| WHAT THE EXERCISE ASKS |
Give the count of lines below that include the word "robot", and say nothing else.

| RECORDS SHOWN |

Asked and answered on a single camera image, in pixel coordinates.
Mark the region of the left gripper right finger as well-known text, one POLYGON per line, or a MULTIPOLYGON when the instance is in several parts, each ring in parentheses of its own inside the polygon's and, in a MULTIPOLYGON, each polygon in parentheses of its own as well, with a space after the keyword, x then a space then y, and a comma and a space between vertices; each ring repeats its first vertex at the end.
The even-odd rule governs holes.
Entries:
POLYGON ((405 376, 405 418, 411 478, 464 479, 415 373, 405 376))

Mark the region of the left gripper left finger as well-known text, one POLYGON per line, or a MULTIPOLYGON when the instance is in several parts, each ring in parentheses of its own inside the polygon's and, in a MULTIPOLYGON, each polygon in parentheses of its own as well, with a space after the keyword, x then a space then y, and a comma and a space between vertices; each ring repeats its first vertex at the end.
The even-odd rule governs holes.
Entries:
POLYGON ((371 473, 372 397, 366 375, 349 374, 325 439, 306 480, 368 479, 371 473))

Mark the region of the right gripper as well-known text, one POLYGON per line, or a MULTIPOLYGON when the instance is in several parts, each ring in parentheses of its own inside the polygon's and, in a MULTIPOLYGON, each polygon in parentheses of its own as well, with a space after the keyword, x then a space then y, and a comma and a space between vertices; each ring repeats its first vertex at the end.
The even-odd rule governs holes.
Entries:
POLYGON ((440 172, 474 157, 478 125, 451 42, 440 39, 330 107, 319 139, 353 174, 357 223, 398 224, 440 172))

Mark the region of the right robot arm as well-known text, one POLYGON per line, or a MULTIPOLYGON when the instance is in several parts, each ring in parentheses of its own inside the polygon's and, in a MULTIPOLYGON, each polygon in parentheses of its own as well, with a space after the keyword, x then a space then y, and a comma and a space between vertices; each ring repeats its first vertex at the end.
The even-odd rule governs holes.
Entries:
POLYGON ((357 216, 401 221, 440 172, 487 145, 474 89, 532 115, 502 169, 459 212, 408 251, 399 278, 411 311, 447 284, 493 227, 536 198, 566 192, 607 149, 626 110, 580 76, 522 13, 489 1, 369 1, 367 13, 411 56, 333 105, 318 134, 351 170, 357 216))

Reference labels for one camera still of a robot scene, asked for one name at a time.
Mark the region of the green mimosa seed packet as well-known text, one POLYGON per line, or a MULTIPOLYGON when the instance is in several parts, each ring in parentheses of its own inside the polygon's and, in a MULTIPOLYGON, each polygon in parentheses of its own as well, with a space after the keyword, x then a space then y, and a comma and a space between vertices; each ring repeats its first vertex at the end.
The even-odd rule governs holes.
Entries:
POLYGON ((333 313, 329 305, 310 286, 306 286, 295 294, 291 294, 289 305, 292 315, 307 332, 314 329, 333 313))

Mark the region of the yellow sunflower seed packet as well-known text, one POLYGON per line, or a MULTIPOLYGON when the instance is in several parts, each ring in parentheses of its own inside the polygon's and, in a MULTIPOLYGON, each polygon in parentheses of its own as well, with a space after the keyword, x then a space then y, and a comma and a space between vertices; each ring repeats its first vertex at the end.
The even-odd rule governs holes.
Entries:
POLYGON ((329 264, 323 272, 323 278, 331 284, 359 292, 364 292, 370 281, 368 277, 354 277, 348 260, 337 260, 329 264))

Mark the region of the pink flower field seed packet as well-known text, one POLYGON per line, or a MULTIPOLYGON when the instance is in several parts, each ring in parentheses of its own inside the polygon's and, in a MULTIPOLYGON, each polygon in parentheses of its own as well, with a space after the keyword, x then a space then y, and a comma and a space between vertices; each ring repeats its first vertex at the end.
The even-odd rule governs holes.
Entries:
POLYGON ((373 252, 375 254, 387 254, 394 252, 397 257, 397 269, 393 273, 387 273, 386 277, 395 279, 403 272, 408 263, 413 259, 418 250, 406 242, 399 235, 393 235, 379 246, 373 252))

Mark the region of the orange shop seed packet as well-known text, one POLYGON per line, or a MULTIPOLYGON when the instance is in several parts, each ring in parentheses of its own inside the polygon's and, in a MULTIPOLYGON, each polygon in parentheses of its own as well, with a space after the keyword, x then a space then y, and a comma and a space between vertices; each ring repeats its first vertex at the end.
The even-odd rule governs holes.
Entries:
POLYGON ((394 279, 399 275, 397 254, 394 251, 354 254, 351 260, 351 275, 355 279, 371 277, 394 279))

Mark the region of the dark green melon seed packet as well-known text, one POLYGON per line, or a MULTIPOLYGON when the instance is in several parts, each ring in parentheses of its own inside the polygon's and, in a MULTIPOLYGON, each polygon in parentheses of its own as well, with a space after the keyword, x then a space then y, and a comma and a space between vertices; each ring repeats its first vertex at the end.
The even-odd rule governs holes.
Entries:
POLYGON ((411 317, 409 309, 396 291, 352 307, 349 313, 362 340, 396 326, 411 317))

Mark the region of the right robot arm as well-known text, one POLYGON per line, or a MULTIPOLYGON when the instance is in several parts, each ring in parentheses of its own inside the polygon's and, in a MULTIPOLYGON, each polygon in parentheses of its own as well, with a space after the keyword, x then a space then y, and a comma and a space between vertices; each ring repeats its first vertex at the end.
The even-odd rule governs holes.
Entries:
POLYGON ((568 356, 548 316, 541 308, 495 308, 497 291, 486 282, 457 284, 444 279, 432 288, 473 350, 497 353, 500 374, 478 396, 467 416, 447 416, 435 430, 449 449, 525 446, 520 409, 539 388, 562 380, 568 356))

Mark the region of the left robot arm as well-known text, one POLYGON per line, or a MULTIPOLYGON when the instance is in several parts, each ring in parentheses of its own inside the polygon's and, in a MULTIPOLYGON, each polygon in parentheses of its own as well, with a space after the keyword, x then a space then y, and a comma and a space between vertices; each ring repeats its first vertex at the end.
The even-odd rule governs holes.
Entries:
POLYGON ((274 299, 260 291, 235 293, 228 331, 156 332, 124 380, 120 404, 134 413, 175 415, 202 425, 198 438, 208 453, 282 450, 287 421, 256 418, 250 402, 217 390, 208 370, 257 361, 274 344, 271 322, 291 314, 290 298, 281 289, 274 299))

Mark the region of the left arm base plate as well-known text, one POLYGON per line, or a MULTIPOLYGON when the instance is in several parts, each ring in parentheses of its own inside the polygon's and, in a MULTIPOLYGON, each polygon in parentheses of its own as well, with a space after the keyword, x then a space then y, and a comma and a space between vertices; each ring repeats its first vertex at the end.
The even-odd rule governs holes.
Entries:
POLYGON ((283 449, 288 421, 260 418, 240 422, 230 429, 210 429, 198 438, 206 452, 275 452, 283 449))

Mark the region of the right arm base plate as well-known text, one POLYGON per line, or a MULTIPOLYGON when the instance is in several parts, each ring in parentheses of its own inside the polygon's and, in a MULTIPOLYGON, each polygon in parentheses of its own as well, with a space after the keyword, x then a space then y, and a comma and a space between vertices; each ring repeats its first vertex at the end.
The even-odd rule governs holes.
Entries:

| FINISHED EXERCISE |
4